Problem requirements: Every line of the data must be copied exactly.

Source material:
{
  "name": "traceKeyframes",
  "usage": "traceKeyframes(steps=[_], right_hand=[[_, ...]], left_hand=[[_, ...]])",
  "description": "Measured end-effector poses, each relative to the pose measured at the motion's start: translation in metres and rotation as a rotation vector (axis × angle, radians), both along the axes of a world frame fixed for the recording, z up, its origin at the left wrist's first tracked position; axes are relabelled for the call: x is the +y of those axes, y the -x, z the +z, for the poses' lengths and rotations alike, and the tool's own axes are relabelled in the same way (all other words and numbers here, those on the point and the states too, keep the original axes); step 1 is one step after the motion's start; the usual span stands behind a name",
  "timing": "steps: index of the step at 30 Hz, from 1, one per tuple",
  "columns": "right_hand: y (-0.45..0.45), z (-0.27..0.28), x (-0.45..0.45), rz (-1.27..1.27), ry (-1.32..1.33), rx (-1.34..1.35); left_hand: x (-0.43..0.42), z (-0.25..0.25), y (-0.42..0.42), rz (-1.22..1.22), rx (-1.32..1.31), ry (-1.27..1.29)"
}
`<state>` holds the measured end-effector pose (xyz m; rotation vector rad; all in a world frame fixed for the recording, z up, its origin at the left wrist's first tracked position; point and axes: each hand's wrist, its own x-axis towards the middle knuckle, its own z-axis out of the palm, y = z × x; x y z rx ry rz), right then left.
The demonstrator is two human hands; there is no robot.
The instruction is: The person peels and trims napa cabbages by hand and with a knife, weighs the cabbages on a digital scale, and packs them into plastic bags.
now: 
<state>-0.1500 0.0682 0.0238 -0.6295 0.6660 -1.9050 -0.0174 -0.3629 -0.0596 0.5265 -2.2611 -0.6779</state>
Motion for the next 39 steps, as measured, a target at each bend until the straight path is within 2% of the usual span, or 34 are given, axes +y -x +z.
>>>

Answer to this task:
{
  "name": "traceKeyframes",
  "usage": "traceKeyframes(steps=[_], right_hand=[[_, ...]], left_hand=[[_, ...]])",
  "description": "Measured end-effector poses, each relative to the pose measured at the motion's start: translation in metres and rotation as a rotation vector (axis × angle, radians), both along the axes of a world frame fixed for the recording, z up, its origin at the left wrist's first tracked position; axes are relabelled for the call: x is the +y of those axes, y the -x, z the +z, for the poses' lengths and rotations alike, and the tool's own axes are relabelled in the same way (all other words and numbers here, those on the point and the states too, keep the original axes); step 1 is one step after the motion's start; the usual span stands behind a name",
  "timing": "steps: index of the step at 30 Hz, from 1, one per tuple",
  "columns": "right_hand: y (-0.45..0.45), z (-0.27..0.28), x (-0.45..0.45), rz (-1.27..1.27), ry (-1.32..1.33), rx (-1.34..1.35); left_hand: x (-0.43..0.42), z (-0.25..0.25), y (-0.42..0.42), rz (-1.22..1.22), rx (-1.32..1.31), ry (-1.27..1.29)"
}
`<state>` holds the measured end-effector pose (xyz m; rotation vector rad; all in a world frame fixed for the recording, z up, its origin at the left wrist's first tracked position; point and axes: each hand's wrist, its own x-axis towards the middle knuckle, its own z-axis out of the palm, y = z × x; x y z rx ry rz), right then left.
The demonstrator is two human hands; there is no robot.
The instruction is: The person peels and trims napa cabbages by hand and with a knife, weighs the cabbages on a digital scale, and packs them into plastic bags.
now: 
<state>-0.1500 0.0682 0.0238 -0.6295 0.6660 -1.9050 -0.0174 -0.3629 -0.0596 0.5265 -2.2611 -0.6779</state>
Motion for the next 39 steps, as measured, a target at each bend until the straight path is within 2% of the usual span, or 34 are given, axes +y -x +z.
>>>

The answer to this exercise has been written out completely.